WHAT NEEDS TO BE DONE:
Line by line, repeat the material below exactly and skip the images.
THE DATA Block Start
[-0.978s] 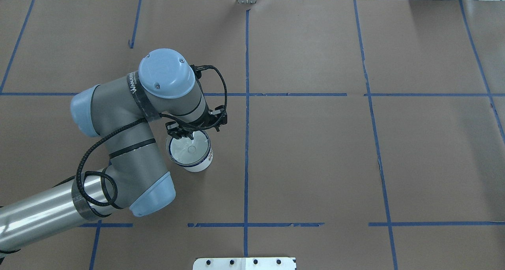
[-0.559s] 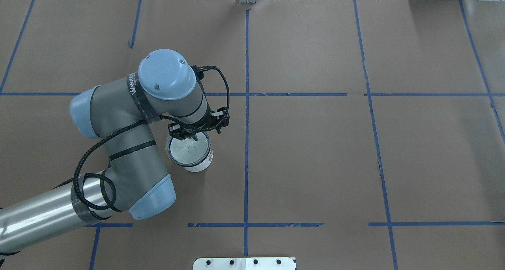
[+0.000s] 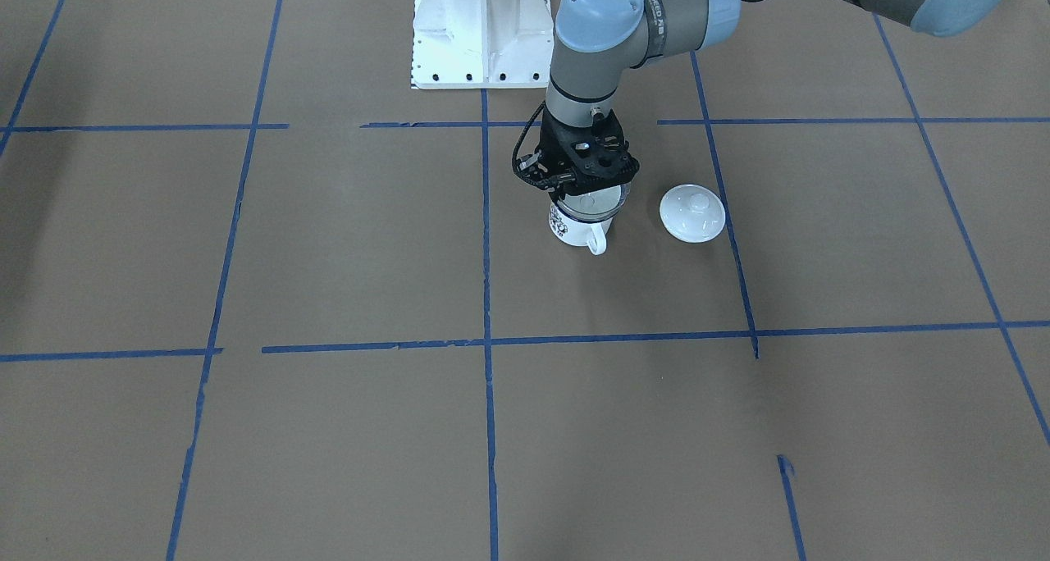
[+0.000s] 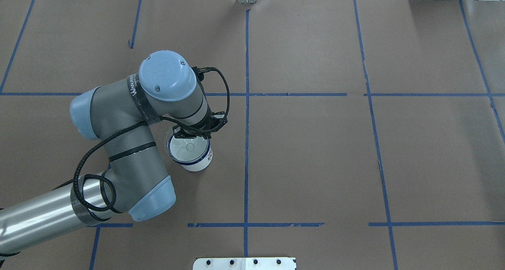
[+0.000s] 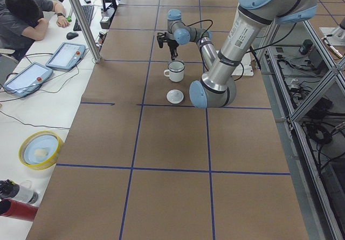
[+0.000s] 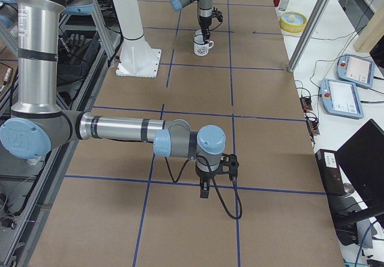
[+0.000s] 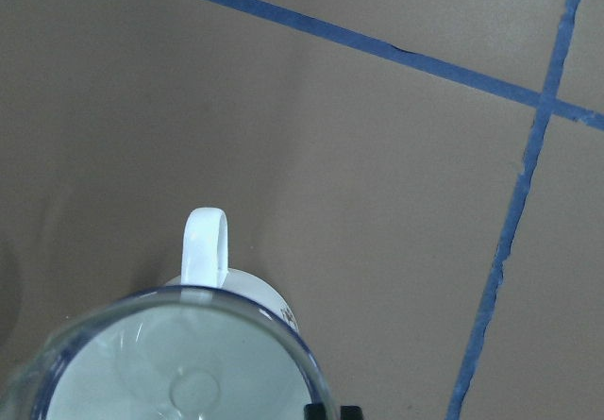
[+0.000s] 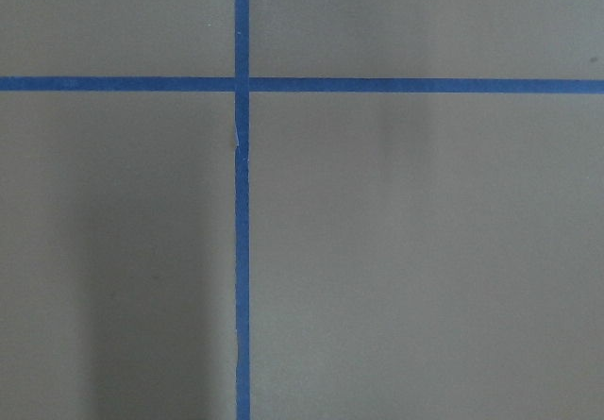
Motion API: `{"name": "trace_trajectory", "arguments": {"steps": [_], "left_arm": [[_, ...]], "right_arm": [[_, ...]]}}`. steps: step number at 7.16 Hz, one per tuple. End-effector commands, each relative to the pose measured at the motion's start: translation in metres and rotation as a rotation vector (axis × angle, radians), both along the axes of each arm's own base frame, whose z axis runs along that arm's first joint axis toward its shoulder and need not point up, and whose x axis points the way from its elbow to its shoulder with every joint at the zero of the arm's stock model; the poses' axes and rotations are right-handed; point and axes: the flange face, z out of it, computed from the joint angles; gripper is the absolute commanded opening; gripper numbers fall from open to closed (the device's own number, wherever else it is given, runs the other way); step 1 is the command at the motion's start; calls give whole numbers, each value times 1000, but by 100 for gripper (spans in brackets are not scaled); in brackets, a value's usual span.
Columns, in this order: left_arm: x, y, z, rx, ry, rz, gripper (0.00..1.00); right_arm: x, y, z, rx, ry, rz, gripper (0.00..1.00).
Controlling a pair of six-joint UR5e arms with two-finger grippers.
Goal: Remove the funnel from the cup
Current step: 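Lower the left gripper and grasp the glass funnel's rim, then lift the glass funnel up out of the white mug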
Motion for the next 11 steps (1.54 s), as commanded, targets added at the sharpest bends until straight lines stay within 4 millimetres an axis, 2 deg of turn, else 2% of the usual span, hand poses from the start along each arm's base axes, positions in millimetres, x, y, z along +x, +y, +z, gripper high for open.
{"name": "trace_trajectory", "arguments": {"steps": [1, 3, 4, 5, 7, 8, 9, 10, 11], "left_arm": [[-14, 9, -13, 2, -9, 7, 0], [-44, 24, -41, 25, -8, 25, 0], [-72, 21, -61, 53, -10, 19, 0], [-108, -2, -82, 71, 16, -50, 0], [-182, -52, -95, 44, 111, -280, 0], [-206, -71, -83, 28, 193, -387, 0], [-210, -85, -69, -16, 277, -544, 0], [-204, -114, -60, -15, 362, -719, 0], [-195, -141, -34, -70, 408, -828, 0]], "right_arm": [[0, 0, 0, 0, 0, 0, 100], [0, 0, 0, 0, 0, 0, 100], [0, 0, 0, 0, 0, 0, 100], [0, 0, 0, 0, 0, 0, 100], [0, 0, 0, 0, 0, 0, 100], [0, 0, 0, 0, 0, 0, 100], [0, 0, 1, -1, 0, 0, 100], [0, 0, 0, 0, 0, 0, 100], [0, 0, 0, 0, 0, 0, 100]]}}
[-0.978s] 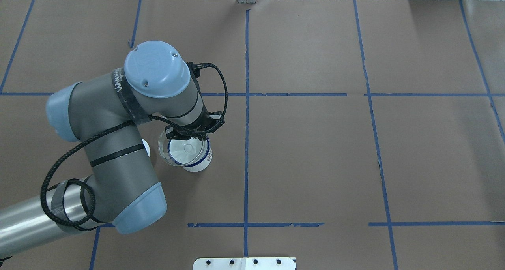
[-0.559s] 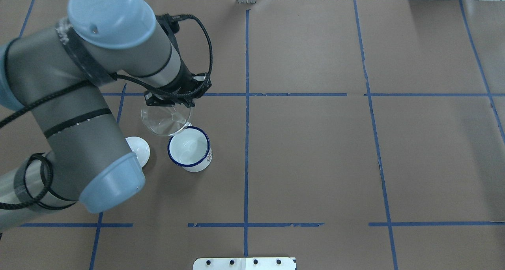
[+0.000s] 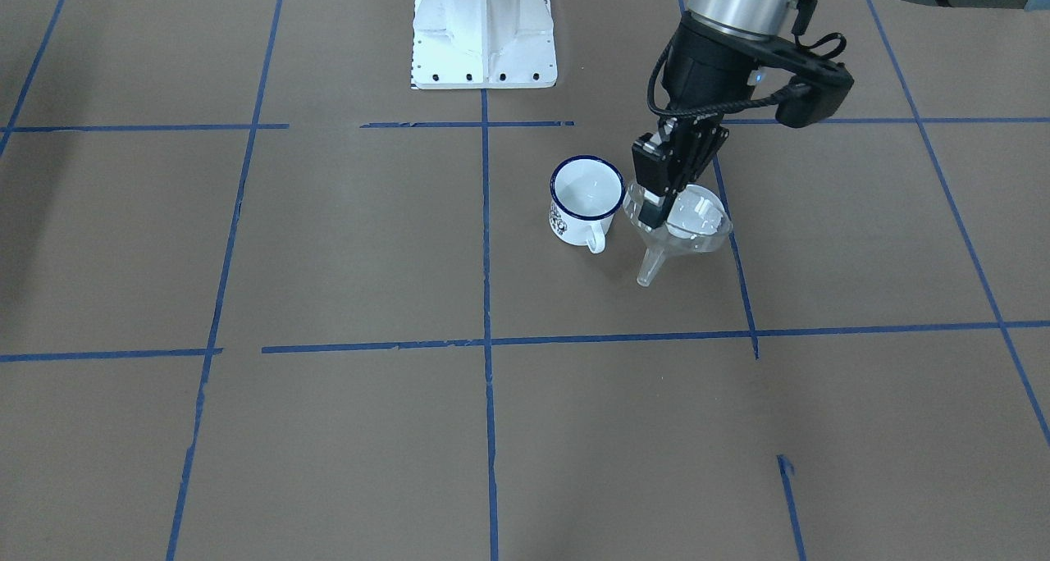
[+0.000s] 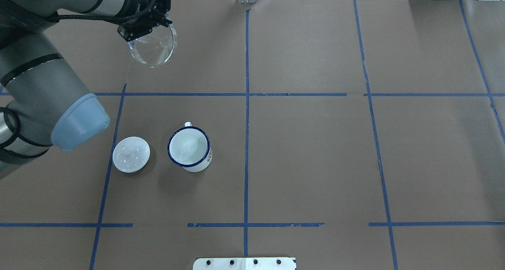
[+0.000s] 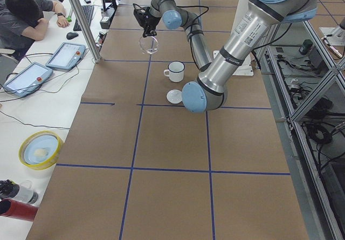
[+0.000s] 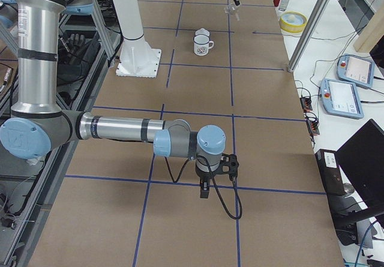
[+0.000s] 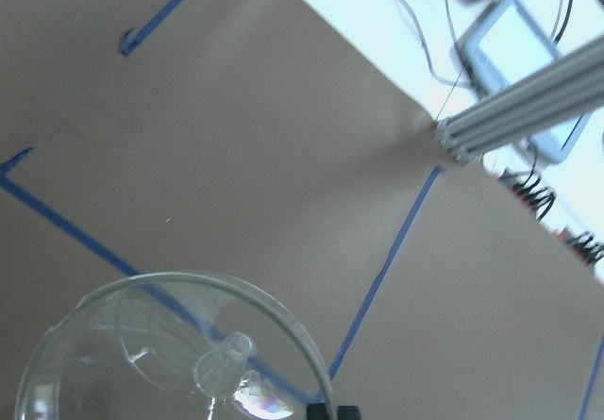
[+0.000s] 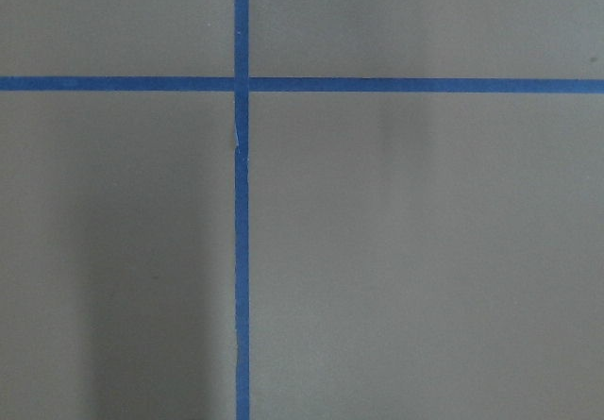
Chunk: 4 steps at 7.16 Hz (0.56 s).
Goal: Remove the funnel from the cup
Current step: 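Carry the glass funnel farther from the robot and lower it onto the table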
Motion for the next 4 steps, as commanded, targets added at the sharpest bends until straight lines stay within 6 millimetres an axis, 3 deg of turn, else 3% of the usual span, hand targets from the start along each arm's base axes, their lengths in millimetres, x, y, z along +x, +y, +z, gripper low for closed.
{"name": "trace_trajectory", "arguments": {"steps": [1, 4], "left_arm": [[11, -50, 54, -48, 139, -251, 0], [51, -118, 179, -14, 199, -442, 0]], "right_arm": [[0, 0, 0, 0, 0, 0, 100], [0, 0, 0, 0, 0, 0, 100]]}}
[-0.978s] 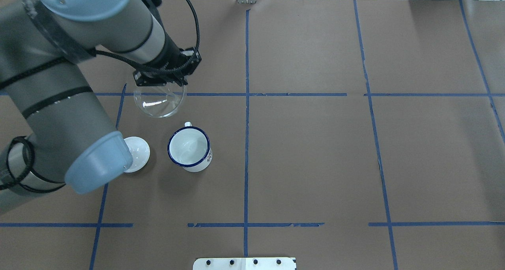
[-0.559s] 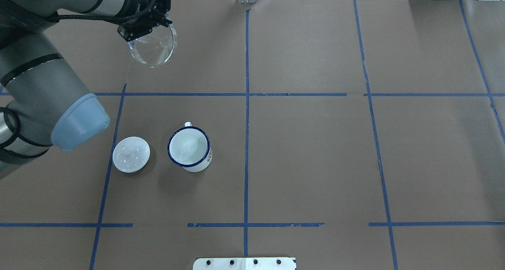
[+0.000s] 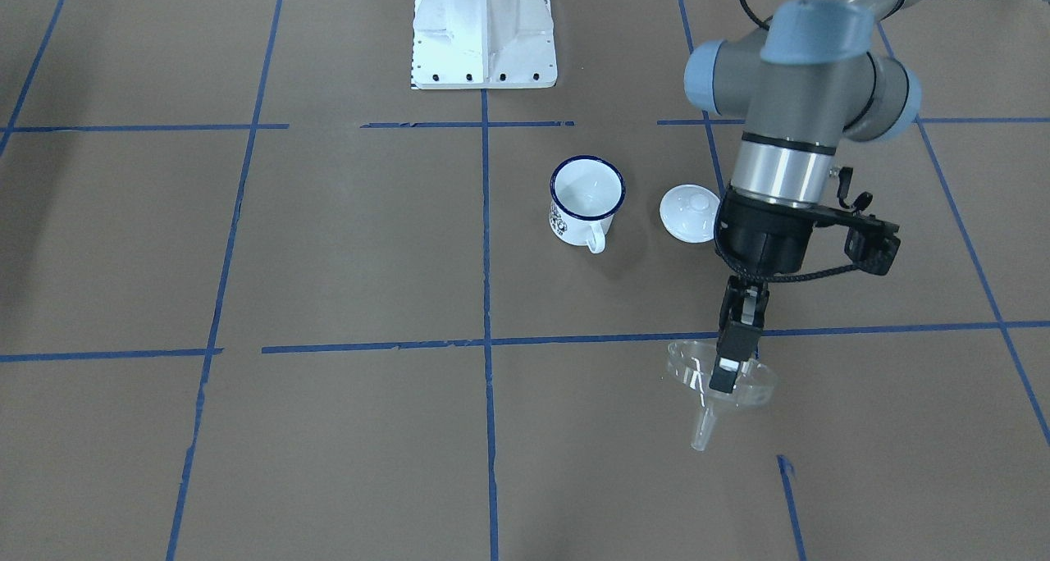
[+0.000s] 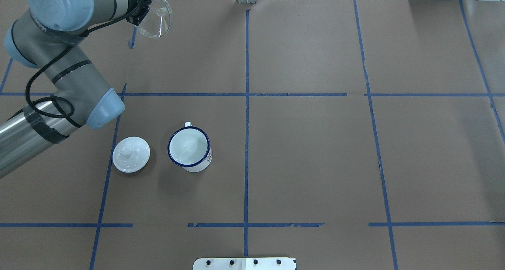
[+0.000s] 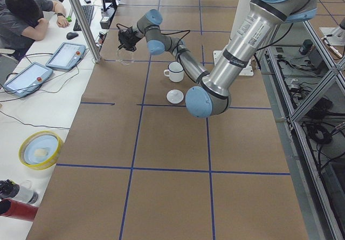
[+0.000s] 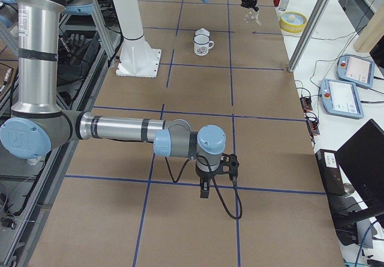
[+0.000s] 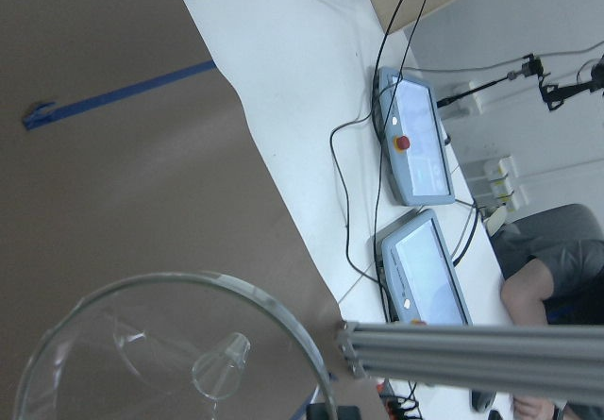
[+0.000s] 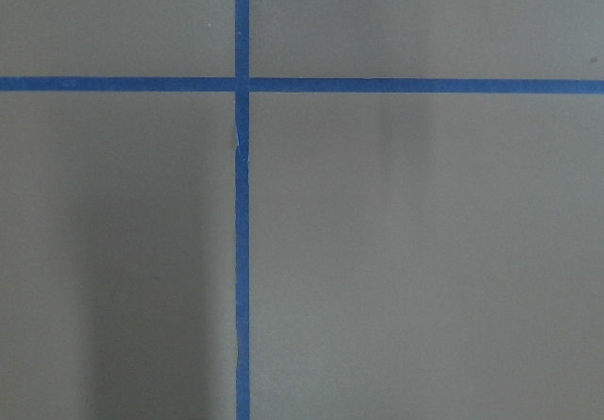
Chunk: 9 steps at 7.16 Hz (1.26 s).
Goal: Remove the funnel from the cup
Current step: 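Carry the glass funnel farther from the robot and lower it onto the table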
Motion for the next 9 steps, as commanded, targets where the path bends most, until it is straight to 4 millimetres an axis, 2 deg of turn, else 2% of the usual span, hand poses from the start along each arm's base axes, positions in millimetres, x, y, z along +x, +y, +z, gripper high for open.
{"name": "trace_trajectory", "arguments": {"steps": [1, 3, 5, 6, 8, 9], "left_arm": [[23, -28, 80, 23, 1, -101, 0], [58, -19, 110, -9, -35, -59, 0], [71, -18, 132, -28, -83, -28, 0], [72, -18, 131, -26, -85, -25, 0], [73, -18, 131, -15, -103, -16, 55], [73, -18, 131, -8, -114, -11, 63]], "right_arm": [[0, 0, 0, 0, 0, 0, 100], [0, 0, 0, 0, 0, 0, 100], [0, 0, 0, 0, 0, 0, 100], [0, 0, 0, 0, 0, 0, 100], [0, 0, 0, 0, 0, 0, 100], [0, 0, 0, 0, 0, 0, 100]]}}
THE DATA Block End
RESPONSE FOR THIS EXERCISE:
[-0.978s] 
[-0.559s] 
[+0.000s] 
[+0.000s] 
[+0.000s] 
[+0.000s] 
[+0.000s] 
[+0.000s] 
Motion API: `{"name": "trace_trajectory", "arguments": {"steps": [_], "left_arm": [[_, ...]], "right_arm": [[_, ...]]}}`. steps: step number at 7.16 Hz, one per tuple. End-effector commands, each relative to the pose measured at the motion's start: translation in metres and rotation as a rotation vector (axis × angle, radians), both along the axes of each arm's own base frame, whose z axis runs along that arm's first joint axis toward its shoulder and need not point up, and whose x axis points the way from its elbow to its shoulder with every joint at the zero of the arm's stock model; the poses' axes and rotations are right-handed; point and axes: the flange face, z out of it, computed from the joint angles; gripper is the absolute commanded opening; gripper numbers fall from open to closed (the device's own number, wherever else it is given, runs the other way); step 1 is the command at the motion's start; calls give whole numbers, each value times 1000, but by 100 for gripper (spans in brackets are not scaled); in brackets, a value's usual span.
Columns, in this order: left_arm: x, y, z, rx, ry, rz, gripper (0.00..1.00); right_arm: x, y, z, rx, ry, rz, gripper (0.00..1.00).
Controlling a pair of six-joint UR5e arms with two-finger grippers.
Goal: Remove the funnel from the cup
Current step: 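Lower the left gripper and grasp the glass funnel's rim, then lift the glass funnel up out of the white mug
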Motion for the next 11 steps (1.54 s), as commanded, targets added at the sharpest bends until straight lines stay within 4 millimetres an axis, 2 deg of turn, else 2% of the usual span, hand poses from the start along each arm's base axes, positions in millimetres, x, y, z along +x, +y, +z, gripper high for open.
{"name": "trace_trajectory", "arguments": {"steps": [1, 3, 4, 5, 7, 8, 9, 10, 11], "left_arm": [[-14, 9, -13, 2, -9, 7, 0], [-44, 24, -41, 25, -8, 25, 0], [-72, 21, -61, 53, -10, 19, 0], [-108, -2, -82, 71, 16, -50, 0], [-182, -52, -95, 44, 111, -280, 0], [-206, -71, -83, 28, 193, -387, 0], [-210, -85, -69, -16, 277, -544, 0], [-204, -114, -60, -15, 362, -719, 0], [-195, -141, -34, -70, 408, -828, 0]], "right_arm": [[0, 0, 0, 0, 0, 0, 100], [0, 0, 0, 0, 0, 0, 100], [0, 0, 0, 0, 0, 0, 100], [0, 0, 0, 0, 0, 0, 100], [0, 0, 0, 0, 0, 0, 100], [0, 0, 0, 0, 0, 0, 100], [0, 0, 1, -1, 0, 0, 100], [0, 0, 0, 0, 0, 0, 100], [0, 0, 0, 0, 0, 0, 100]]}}
[-0.978s] 
[-0.559s] 
[+0.000s] 
[+0.000s] 
[+0.000s] 
[+0.000s] 
[+0.000s] 
[+0.000s] 
Chunk: 4 steps at 7.16 Hz (0.56 s).
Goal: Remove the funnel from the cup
Current step: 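Carry the glass funnel farther from the robot and lower it onto the table
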Motion for the next 4 steps, as commanded, targets added at the sharpest bends until straight lines stay within 6 millimetres an axis, 3 deg of turn, else 3% of the usual span, hand targets from the start along each arm's base axes, their lengths in millimetres, x, y, z along +x, +y, +z, gripper low for closed.
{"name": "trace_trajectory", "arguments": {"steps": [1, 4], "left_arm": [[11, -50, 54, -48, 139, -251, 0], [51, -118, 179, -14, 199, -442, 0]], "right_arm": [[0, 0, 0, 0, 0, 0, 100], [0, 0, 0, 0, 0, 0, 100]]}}
[-0.978s] 
[-0.559s] 
[+0.000s] 
[+0.000s] 
[+0.000s] 
[+0.000s] 
[+0.000s] 
[+0.000s] 
Chunk: 9 steps at 7.16 Hz (1.26 s).
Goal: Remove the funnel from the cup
Current step: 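Carry the glass funnel farther from the robot and lower it onto the table
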Motion for the next 9 steps, as commanded, targets where the path bends most, until it is straight to 4 millimetres an axis, 2 deg of turn, else 2% of the usual span, hand poses from the start along each arm's base axes, positions in millimetres, x, y, z along +x, +y, +z, gripper high for open.
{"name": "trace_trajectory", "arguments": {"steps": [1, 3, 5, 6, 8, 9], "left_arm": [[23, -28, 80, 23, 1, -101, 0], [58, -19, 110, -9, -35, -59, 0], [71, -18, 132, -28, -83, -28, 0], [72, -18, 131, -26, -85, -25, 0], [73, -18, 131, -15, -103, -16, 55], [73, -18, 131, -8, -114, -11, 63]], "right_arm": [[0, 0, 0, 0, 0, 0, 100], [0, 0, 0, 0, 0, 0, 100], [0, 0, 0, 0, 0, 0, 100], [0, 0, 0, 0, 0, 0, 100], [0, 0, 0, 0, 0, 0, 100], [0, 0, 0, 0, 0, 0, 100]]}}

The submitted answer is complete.